* [EXERCISE GOAL] Go to the line below containing "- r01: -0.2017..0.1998" and print exactly from there through the line containing "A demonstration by", both included. Print nothing else.
--- INFORMATION ---
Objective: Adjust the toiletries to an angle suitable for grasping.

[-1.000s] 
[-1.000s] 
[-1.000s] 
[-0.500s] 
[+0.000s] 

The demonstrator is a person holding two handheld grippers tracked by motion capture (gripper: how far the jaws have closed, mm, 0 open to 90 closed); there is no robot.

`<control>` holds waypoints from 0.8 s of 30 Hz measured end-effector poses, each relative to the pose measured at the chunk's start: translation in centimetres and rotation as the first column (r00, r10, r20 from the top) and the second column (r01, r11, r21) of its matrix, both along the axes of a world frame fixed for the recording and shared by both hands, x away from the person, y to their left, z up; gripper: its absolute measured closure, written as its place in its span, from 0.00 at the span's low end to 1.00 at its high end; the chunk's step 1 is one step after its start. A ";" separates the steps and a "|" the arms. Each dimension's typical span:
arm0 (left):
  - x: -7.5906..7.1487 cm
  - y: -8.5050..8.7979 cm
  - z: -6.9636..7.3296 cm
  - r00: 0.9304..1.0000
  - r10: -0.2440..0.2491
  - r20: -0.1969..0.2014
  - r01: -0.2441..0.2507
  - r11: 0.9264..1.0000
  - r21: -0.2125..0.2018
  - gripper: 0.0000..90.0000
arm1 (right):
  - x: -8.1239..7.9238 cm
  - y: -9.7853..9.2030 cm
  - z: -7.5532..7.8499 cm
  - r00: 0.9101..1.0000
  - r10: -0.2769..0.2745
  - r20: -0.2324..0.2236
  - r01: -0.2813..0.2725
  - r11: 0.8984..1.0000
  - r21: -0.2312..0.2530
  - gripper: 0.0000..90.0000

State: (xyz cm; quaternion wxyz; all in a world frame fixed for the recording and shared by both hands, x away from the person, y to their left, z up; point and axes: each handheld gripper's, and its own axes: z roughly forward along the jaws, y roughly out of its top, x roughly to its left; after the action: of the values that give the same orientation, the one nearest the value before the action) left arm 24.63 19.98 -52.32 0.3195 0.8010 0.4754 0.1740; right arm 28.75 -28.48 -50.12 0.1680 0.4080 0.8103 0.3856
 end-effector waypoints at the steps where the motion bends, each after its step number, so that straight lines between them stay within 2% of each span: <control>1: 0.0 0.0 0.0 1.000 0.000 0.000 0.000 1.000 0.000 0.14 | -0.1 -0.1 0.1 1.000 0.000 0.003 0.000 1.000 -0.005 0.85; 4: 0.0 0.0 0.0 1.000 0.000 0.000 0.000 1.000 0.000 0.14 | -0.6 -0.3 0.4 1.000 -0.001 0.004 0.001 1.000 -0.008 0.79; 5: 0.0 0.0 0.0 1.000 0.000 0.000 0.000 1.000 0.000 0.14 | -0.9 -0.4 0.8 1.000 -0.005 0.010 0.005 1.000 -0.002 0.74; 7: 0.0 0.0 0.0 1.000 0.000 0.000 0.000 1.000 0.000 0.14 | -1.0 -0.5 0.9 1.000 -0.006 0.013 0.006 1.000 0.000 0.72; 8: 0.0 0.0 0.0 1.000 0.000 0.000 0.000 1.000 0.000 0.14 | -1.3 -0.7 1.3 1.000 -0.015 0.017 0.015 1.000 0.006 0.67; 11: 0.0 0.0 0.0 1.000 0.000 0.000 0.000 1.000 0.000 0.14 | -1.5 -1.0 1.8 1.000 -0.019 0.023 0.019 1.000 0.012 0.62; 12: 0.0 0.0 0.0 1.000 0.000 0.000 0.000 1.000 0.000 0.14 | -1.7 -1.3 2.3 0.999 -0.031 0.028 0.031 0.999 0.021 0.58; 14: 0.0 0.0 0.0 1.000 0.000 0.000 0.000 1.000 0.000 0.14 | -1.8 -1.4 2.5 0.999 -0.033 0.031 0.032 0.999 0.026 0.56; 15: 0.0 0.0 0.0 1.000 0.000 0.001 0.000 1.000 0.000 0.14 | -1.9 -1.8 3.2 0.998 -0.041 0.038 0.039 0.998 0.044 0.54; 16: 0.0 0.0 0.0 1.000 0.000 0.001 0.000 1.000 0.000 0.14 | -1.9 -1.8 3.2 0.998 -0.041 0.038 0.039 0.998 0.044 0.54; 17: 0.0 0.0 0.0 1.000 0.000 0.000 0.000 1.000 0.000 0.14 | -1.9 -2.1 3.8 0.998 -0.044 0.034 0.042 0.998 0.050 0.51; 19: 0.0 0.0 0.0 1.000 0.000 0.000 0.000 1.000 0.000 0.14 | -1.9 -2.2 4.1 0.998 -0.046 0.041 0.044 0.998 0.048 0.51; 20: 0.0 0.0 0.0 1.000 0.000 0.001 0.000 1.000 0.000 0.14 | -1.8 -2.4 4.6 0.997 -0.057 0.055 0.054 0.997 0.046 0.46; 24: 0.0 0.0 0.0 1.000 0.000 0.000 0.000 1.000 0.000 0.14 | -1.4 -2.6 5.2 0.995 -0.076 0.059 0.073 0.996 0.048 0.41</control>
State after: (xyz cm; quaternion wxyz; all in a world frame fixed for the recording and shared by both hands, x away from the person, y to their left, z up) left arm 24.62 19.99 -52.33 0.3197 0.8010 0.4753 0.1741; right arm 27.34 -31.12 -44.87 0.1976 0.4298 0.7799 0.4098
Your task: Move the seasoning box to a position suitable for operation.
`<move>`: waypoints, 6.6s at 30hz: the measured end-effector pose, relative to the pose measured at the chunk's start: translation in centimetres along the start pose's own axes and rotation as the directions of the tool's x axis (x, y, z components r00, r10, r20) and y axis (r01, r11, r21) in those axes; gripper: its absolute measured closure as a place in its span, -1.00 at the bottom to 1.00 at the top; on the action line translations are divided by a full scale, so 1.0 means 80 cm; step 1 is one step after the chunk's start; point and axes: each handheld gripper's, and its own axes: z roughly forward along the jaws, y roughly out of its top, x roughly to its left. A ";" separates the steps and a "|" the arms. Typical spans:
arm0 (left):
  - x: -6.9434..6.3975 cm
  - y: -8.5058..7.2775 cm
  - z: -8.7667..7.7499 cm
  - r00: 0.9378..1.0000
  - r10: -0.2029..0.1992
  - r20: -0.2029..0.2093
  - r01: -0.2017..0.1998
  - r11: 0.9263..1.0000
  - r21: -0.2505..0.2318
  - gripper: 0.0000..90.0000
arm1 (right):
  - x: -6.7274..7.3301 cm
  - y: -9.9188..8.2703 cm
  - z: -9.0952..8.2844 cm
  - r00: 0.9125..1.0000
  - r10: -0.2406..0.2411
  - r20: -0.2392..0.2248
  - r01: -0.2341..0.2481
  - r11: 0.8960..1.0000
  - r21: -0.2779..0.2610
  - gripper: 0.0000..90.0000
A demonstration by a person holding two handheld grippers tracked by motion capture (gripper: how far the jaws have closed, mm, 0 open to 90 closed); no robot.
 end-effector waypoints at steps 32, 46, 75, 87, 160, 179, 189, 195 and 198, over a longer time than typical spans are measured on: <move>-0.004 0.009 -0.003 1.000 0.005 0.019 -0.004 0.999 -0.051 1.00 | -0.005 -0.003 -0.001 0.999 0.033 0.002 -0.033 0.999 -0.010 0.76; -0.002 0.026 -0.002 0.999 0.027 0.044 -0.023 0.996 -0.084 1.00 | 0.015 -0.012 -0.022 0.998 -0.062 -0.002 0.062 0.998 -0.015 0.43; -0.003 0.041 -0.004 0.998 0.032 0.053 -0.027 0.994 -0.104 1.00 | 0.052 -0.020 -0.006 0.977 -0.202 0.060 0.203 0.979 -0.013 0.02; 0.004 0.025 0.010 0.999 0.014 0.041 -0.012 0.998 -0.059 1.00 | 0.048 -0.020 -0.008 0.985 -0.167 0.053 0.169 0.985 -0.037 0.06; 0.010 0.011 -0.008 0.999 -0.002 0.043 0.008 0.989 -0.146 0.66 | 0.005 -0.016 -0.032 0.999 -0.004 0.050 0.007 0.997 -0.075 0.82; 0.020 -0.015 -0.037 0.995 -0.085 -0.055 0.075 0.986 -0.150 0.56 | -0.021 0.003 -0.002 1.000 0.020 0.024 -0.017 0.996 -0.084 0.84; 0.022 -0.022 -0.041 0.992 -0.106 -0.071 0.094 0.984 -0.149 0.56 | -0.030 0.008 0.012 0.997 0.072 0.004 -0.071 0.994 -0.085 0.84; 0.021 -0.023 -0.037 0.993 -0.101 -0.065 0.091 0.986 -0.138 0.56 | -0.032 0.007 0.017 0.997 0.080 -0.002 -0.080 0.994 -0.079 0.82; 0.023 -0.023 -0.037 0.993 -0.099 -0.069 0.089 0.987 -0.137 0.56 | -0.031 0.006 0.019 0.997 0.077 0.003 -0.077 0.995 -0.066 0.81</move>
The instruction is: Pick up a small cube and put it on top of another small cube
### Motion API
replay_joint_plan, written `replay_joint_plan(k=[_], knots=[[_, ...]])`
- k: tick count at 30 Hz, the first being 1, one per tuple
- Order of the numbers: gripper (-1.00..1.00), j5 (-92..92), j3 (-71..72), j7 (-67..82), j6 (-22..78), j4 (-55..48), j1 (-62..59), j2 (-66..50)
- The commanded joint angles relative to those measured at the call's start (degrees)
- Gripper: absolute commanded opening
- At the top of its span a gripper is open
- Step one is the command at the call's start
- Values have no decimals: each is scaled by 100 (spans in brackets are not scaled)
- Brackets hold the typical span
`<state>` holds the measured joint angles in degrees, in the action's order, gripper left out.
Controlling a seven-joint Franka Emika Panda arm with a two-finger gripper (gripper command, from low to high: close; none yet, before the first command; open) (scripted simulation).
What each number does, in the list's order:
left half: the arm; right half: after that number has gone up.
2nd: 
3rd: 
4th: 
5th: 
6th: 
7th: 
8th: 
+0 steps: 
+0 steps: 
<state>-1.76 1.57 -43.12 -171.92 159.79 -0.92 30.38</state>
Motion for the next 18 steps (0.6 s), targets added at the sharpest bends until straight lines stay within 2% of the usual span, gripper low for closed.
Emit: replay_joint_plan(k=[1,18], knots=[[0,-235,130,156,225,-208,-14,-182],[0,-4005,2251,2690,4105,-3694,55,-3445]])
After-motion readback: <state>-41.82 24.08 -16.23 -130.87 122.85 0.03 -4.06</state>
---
* [REPLY]
  - r01: -0.2017..0.1998
  - r11: 0.9263..1.0000
  - r21: -0.2505..0.2318
  - gripper: 0.0000..90.0000
arm1 (right):
  - x: -6.7274..7.3301 cm
  - y: -9.9188..8.2703 cm
  - z: -9.0952..8.2844 cm
  - r00: 0.9125..1.0000
  - r10: -0.2406..0.2411
  - r20: -0.2392..0.2248
  - r01: -0.2341..0.2481
  - r11: 0.8960..1.0000
  - r21: -0.2779..0.2610
  - gripper: 0.0000..90.0000
A demonstration by a person holding two handheld grippers tracked by motion capture (gripper: how far the jaws have closed, mm, 0 open to 90 closed); no robot.

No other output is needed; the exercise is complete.